February 2024 by GlobalData

Quantum computing is emerging from the realm of theory into practical applications. With the potential to be revolutionary in cryptography, drug development, financial modeling, and more, quantum computing has attracted numerous Big Tech players, including Alphabet, IBM, Intel, and Microsoft. With an eye toward the future, this transformative technology is also beginning to feature strongly in national strategies. The quantum computing market may be small today, but it is attracting sizeable investment from both the private and public sectors, says GlobalData, a leading data and analytics company.

Quantum computers use the properties of quantum physics to store data and perform remarkably rapid computations that would not be possible on classical computers. GlobalData’s latest report, “Quantum Computing,” provides an in-depth introduction to this complex field, industry analysis, and a thorough exploration of the quantum computing value chain.
Isabel Al-Dhahir, Thematic Intelligence Principal Analyst at GlobalData, comments: “Quantum computers are not general-purpose systems but powerful parallel processing systems for carrying out specific tasks. Theoretically, quantum computers can simulate large, uncertain, complicated systems in seconds, including the weather, financial markets, chemical reactions, molecules, and neurons in the human brain.
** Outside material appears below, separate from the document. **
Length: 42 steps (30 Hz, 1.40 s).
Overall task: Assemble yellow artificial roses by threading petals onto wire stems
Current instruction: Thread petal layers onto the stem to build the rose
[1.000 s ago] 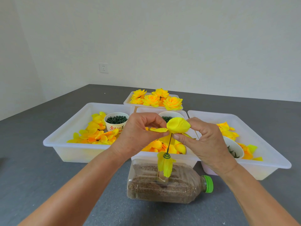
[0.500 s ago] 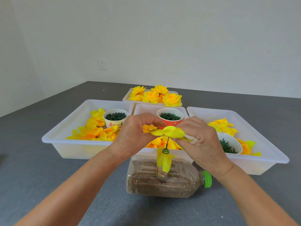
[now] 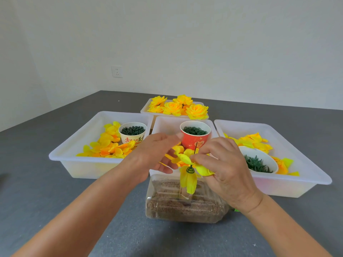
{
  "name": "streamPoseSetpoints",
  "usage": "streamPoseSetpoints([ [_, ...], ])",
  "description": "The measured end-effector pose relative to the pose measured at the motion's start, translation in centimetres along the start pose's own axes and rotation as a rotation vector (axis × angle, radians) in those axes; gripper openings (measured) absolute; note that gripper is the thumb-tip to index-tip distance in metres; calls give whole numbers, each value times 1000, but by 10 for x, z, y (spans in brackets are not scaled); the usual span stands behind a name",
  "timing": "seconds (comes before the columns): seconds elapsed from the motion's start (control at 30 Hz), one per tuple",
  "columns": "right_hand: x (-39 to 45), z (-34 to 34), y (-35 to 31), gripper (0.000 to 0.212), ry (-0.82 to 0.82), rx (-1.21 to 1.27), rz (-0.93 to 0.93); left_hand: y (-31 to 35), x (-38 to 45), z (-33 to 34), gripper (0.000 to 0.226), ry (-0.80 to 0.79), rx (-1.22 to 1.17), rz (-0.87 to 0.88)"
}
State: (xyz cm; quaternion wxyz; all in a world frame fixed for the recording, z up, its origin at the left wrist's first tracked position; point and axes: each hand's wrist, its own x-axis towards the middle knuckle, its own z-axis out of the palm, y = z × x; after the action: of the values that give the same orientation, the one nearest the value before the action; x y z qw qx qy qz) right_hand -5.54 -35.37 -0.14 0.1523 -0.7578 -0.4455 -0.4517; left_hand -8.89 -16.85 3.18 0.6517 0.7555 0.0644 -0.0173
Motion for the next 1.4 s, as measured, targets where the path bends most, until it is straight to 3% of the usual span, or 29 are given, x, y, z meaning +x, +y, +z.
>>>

Growing enthusiasm towards quantum computing saw venture capital funding surpass $1 billion in 2023.”

Quantum computing is a geopolitically sensitive technology. The possibility of fundamentally altering industries from pharmaceuticals to finance and the danger posed to encryption technologies have placed quantum computing on national agendas. Numerous countries are developing national quantum strategies. Perhaps the most influential is the US National Quantum Initiative, which attempts to outmaneuver China in yet another front of the broadening technology battleground.
Al-Dhahir continues: “China has made enormous strides in catching up with the US. In 2024, the two countries stand almost neck-and-neck, albeit with very different strategies. Private companies lead the way in the US; in China, expertise is increasingly concentrated within state institutions. Alibaba and Baidu have notably withdrawn from the market, dedicating state-of-the-art equipment to China’s national institutions.”
Following a marked reduction in volatility in mid-2023, the global tech sector has experienced a revival, with both incumbents and startups benefitting. Nevertheless, quantum computing companies may still experience difficulties, particularly as many have no current path to profitability. Furthermore, although inflation is falling across major economies, interest rates remain relatively high, contributing to the difficulty of acquiring funding as venture capitalists seek lower-risk investments with nearer-term returns.
Al-Dhahir concludes: “Many applications stand to benefit from quantum computing. However, it may well be over a decade before the technology is sufficiently mature to usher in the quantum era. The fiendishly difficult engineering problems, excess hype, and pre-revenue phase for many quantum companies mean a protracted quantum winter is in prospect.”